Another issue has to do with the group-by-condition interaction that we report between our WS and MA groups for the experimental and control conditions. The problem here, as pointed out to us, is that the interaction could very well be due to a ceiling effect (see graph 1). This may very well be the case, and this is something that we should acknowledge. However, as was the case with the previous point, this observation does not affect our main conclusion that individuals with WS develop grammars that are governed by the same abstract principles also found in typically developing individuals. This is because what matters here for our primary question, as explained earlier, are the absolute levels of performance displayed by individuals with WS, and not how they behave compared to MA controls. Moreover, note that the fact that the group-by-condition interaction may indeed be an artifact, and thus that WS may be more like MA than we originally thought, would, if anything, strengthen our general position, rather than weaken it.

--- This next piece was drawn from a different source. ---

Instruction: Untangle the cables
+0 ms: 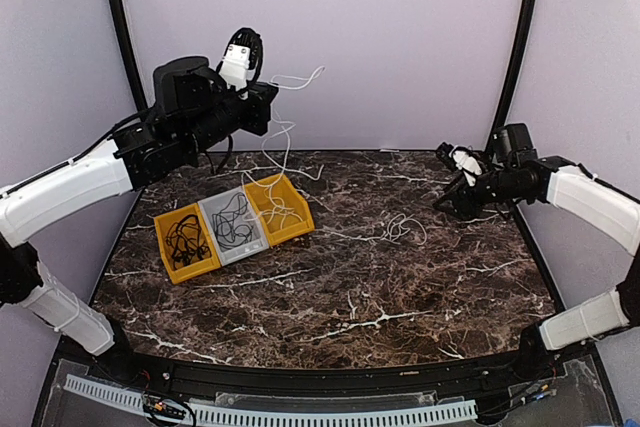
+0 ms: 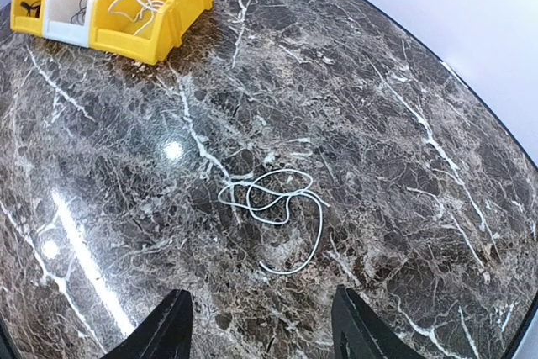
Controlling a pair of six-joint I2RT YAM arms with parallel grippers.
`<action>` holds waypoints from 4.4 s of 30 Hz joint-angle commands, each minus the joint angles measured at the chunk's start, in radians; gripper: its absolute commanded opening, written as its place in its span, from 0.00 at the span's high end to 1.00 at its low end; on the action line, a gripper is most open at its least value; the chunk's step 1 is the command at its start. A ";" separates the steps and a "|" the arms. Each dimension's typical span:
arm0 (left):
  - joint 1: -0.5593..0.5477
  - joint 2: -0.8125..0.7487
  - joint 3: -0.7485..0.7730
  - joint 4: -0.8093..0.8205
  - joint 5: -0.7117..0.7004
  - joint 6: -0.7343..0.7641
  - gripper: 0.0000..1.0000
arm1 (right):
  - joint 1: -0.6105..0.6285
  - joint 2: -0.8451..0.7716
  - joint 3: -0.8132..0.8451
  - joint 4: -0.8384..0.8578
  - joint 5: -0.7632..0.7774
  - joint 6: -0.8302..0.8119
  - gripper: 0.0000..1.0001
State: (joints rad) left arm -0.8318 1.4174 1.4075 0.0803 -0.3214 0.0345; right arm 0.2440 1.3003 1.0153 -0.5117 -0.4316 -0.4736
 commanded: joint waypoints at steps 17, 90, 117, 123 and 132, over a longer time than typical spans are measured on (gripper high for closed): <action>0.246 0.182 -0.183 0.151 0.241 -0.163 1.00 | 0.001 -0.071 -0.213 0.139 -0.037 -0.082 0.39; 0.125 0.623 0.315 -0.368 0.149 -0.366 0.48 | 0.001 0.007 -0.205 0.105 -0.029 -0.119 0.38; 0.137 0.563 0.194 -0.381 0.057 -0.468 1.00 | 0.002 0.021 -0.207 0.105 -0.012 -0.134 0.38; 0.146 0.535 0.113 -0.367 0.060 -0.482 1.00 | 0.003 0.033 -0.204 0.100 -0.016 -0.136 0.39; 0.164 0.571 0.069 -0.325 0.124 -0.502 1.00 | 0.003 0.031 -0.205 0.098 -0.013 -0.132 0.38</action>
State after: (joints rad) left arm -0.6777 1.9991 1.4963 -0.2813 -0.2302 -0.4500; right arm 0.2440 1.3277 0.8036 -0.4191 -0.4469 -0.6018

It was also pointed out to us that our MA control group has a mean nonverbal IQ outside the normal range (i.e., 118), and that to the extent that this is because our sample was recruited from a university environment, this may represent a confound with the different socioeconomic status of our WS group. Again, such differences are worth acknowledging, but it is hard to see how they would be problematic for our account. If elevated IQ, and presumably better working memory capacity, is what is responsible for better performance on the experimental conditions on the part of our MA group, then we would predict that a control group with a lower IQ mean would behave more like our WS group, thereby reinforcing our conclusion of ‘normalcy’.

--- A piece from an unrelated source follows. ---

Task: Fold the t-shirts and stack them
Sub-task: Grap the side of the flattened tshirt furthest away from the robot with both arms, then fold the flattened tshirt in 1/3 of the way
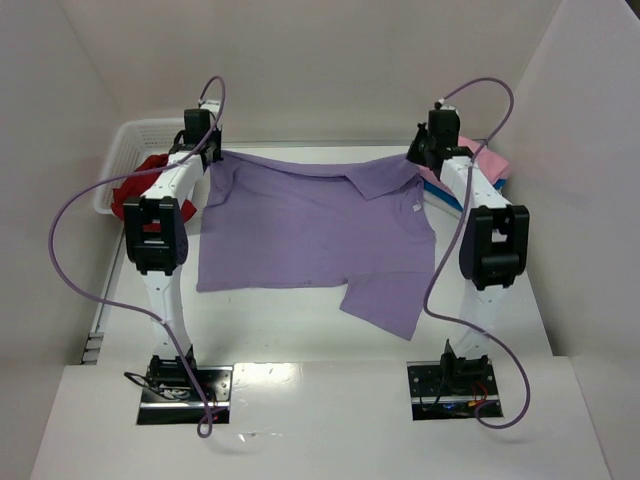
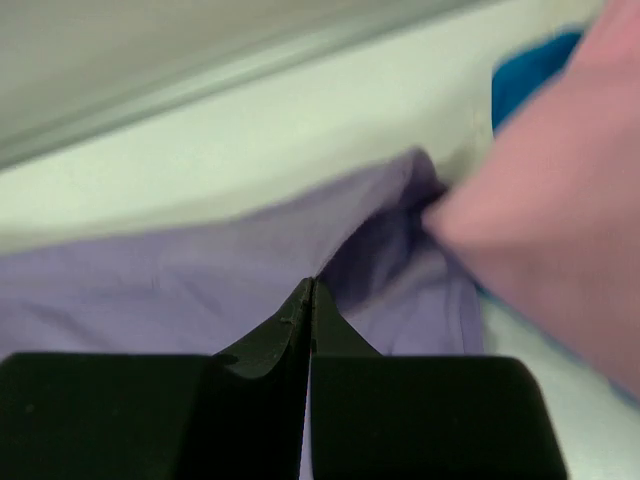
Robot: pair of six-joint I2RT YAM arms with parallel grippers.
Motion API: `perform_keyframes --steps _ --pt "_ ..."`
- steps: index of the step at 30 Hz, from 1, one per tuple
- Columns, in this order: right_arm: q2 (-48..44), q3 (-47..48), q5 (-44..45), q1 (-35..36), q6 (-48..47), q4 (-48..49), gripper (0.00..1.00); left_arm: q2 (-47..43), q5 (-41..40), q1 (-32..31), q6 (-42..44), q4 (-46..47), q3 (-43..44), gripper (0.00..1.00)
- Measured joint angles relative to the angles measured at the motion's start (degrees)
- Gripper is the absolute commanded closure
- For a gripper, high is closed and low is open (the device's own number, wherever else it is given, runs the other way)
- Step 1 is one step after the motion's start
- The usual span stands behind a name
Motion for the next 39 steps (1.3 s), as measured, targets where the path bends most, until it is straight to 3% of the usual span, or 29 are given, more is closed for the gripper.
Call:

5.3. Modularity and the ‘Conservative Hypothesis’
Having shown that our results are incompatible with the claims made by proponents of neuro-constructivism, we now turn to the other two approaches discussed earlier, namely modularity and the ‘conservative hypothesis’. Beginning with the latter, our results fit well with the conclusion that individuals with WS do not acquire language differently than typically developing individuals. To be more precise, we have shown that individuals with WS, in spite of an altered genetic potential and mental retardation, nevertheless end up building grammatical systems, which are governed by the same abstract principles that characterize typically developing and mature systems. However, we have also uncovered slight differences in behavioral levels on the experimental task between our WS and MA control groups. On the conservative hypothesis, such differences are what one may expect given the fact that individuals with WS are mentally retarded (Tager-Flusberg et al., 2003; Thomas & Karmiloff-Smith, 2003; Thomas, in press). In the next section, we come back to this difference in behavioral levels between WS and MA, and we try to shed some light on its possible origins.

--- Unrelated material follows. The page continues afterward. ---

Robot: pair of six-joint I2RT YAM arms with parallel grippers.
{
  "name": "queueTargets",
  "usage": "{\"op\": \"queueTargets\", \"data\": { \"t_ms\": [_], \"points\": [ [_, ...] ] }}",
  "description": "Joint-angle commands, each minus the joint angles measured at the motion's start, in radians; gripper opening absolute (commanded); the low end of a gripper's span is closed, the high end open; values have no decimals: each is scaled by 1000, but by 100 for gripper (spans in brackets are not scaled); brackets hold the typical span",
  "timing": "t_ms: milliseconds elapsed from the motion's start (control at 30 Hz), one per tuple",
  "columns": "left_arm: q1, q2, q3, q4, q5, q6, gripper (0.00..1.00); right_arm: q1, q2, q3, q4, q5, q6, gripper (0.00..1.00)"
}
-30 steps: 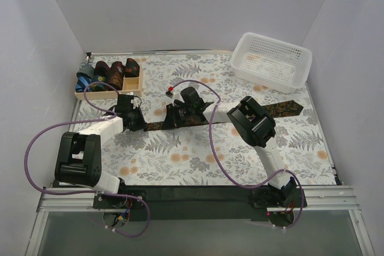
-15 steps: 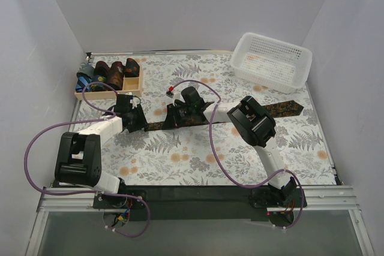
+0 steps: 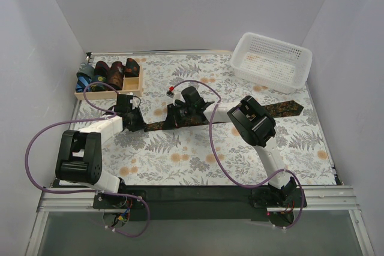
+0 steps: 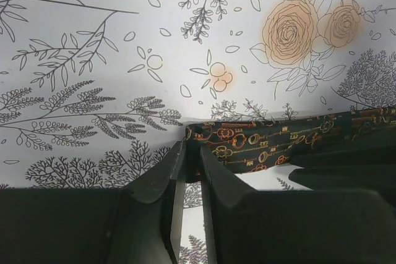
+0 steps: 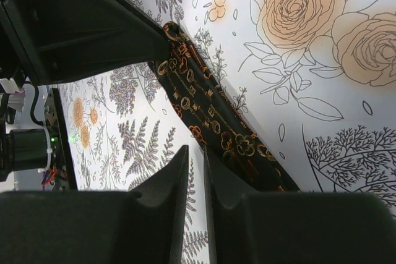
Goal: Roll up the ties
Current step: Roll the tie
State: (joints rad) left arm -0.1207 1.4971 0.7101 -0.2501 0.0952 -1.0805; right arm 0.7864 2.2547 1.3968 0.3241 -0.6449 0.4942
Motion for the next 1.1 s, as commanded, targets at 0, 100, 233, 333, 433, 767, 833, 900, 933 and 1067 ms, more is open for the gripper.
{"op": "queueTargets", "data": {
  "t_ms": [0, 100, 233, 333, 433, 767, 833, 900, 933, 1067],
  "points": [
    [4, 6, -12, -17, 5, 19, 15, -4, -9, 16, -11, -10, 18, 20],
    [4, 6, -12, -15, 3, 24, 14, -4, -36, 22, -11, -1, 24, 20],
    [4, 6, -11, -14, 3, 25, 13, -4, -49, 39, -11, 2, 35, 20],
    [4, 5, -14, -12, 1, 27, 13, -4, -50, 47, -8, 1, 40, 20],
    [4, 8, -12, -12, 1, 28, 13, -3, -50, 50, 0, -13, 56, 20],
    [4, 8, -11, -12, -2, 33, 12, -6, -69, 37, 38, -2, 70, 20],
    [4, 6, -14, -12, -3, 33, 12, -4, -60, 45, 44, 1, 78, 20],
    [4, 0, -14, -12, -5, 31, 12, -4, -52, 48, 46, 22, 83, 20],
    [4, 0, -15, -12, -5, 33, 12, -4, -47, 51, 46, 30, 81, 20],
    [3, -1, -12, -14, -3, 33, 12, -6, -24, 57, 50, 48, 93, 19]
  ]
}}
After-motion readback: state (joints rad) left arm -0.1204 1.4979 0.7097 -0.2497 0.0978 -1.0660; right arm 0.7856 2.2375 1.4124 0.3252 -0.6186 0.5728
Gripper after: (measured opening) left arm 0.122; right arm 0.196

Whereas the compatibility of our empirical conclusions with the ‘conservative hypothesis’ is pretty straightforward, the implications of our results for modularity are a more delicate matter. For one thing, modularity has almost become taboo in discussions of language development in WS, and is often perceived as a relic of an outdated and simplistic view of WS that has now been abandoned by all but a handful of recalcitrant nativists. To be sure, Mervis and Becerra (2003) observe that most investigators studying language acquisition in WS reject modularity and that they no longer even mention it in their articles. This position, in turn, seems to follow from the often-repeated conclusion that while language abilities in WS may be impressive given these individuals’ level of mental retardation, such abilities nevertheless never exceed what one might predict on the basis of mental age (Brock, 2007). Thus, language and general cognitive abilities do not dissociate, the argument continues, contra modularity.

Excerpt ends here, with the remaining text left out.